WHAT THE TASK ASKS - So that the copy matches the original, retype each line of the material below exactly.

DATA BELOW -
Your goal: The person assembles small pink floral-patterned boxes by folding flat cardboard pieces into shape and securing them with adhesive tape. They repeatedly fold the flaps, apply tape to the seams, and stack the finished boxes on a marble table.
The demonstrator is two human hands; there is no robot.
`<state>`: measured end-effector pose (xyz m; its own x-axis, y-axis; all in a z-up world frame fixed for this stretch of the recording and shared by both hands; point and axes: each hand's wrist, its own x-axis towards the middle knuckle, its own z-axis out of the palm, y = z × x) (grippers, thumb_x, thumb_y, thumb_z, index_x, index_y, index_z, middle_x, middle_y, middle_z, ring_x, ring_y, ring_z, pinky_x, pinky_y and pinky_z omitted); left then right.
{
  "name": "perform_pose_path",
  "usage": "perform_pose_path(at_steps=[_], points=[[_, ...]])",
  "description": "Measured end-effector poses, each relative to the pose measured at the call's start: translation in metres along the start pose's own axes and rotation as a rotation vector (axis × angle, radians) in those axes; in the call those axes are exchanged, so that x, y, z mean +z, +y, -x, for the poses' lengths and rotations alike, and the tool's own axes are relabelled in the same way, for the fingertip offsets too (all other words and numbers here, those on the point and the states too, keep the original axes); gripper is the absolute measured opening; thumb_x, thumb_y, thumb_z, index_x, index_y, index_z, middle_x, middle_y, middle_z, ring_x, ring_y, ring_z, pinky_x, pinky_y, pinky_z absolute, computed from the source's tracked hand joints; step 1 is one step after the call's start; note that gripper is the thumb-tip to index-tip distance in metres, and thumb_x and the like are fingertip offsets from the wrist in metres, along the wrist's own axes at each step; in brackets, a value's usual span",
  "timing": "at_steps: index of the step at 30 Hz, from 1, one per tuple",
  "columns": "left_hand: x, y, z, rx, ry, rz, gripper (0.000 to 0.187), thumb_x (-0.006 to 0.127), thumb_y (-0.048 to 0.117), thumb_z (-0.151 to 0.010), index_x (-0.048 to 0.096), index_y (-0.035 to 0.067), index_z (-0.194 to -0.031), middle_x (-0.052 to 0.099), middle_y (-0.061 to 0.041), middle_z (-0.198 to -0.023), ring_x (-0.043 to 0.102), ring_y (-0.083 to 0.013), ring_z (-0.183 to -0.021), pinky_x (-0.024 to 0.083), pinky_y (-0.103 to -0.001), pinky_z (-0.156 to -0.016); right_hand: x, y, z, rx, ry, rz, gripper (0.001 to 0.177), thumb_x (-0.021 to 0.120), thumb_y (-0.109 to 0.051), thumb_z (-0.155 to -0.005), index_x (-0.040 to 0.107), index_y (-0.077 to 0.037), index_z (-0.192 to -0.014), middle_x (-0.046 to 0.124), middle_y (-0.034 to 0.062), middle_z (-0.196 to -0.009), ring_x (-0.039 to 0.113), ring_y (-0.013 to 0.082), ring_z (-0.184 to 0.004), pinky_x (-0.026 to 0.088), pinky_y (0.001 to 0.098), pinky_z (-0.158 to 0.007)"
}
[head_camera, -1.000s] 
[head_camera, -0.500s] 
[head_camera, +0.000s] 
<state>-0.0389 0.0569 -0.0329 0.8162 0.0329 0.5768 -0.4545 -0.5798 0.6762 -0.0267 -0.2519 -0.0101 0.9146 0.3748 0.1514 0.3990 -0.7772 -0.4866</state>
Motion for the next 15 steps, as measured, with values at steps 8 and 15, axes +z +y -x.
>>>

ANSWER -
Your goal: The person assembles small pink floral-patterned boxes by folding flat cardboard pieces into shape and securing them with adhesive tape. They repeatedly fold the flaps, apply tape to the seams, and stack the finished boxes on a marble table.
The demonstrator is two human hands; there is no robot.
`<state>`: measured end-effector pose (xyz m; its own x-axis, y-axis; all in a z-up world frame fixed for this stretch of the recording and shared by both hands; point and axes: each hand's wrist, its own x-axis towards the middle knuckle, its own z-axis out of the palm, y = z × x) (grippers, thumb_x, thumb_y, thumb_z, index_x, index_y, index_z, middle_x, middle_y, middle_z, ring_x, ring_y, ring_z, pinky_x, pinky_y and pinky_z omitted); left then right.
{
  "name": "perform_pose_path",
  "usage": "perform_pose_path(at_steps=[_], points=[[_, ...]])",
  "description": "Measured end-effector poses, each relative to the pose measured at the call's start: translation in metres along the start pose's own axes and rotation as a rotation vector (axis × angle, radians) in those axes; in the call those axes are exchanged, so that x, y, z mean +z, +y, -x, for the poses' lengths and rotations alike, and the tool's own axes are relabelled in the same way, for the fingertip offsets too (all other words and numbers here, those on the point and the states too, keep the original axes); gripper is the absolute measured opening; thumb_x, thumb_y, thumb_z, index_x, index_y, index_z, middle_x, middle_y, middle_z, ring_x, ring_y, ring_z, pinky_x, pinky_y, pinky_z absolute, computed from the source's tracked hand joints; step 1 is one step after the call's start; note that gripper is the thumb-tip to index-tip distance in metres, and thumb_x and the like are fingertip offsets from the wrist in metres, along the wrist's own axes at each step; in brackets, a value's usual span",
  "timing": "at_steps: index of the step at 30 Hz, from 1, one per tuple",
  "columns": "left_hand: x, y, z, rx, ry, rz, gripper (0.000 to 0.187), thumb_x (-0.006 to 0.127), thumb_y (-0.048 to 0.117), thumb_z (-0.151 to 0.010), index_x (-0.048 to 0.096), index_y (-0.035 to 0.067), index_z (-0.194 to -0.031), middle_x (-0.052 to 0.099), middle_y (-0.061 to 0.041), middle_z (-0.198 to -0.023), ring_x (-0.043 to 0.102), ring_y (-0.083 to 0.013), ring_z (-0.183 to -0.021), pinky_x (-0.024 to 0.083), pinky_y (-0.103 to -0.001), pinky_z (-0.156 to -0.016); right_hand: x, y, z, rx, ry, rz, gripper (0.001 to 0.177), thumb_x (-0.021 to 0.120), thumb_y (-0.109 to 0.051), thumb_z (-0.155 to -0.005), index_x (-0.040 to 0.107), index_y (-0.077 to 0.037), index_z (-0.192 to -0.014), middle_x (-0.046 to 0.124), middle_y (-0.034 to 0.062), middle_z (-0.196 to -0.009), ring_x (-0.039 to 0.113), ring_y (-0.013 to 0.082), ring_z (-0.184 to 0.004), pinky_x (-0.026 to 0.088), pinky_y (0.001 to 0.098), pinky_z (-0.158 to 0.007)"
}
[head_camera, -1.000s] 
[head_camera, -0.500s] 
[head_camera, +0.000s] 
<state>-0.0389 0.0569 -0.0329 0.8162 0.0329 0.5768 -0.4545 -0.5798 0.6762 -0.0267 -0.2519 -0.0101 0.9146 0.3748 0.1514 0.3990 -0.7772 -0.4866</state>
Motion for the next 15 steps, as measured, with values at steps 8 and 15, axes +z +y -x.
>>>

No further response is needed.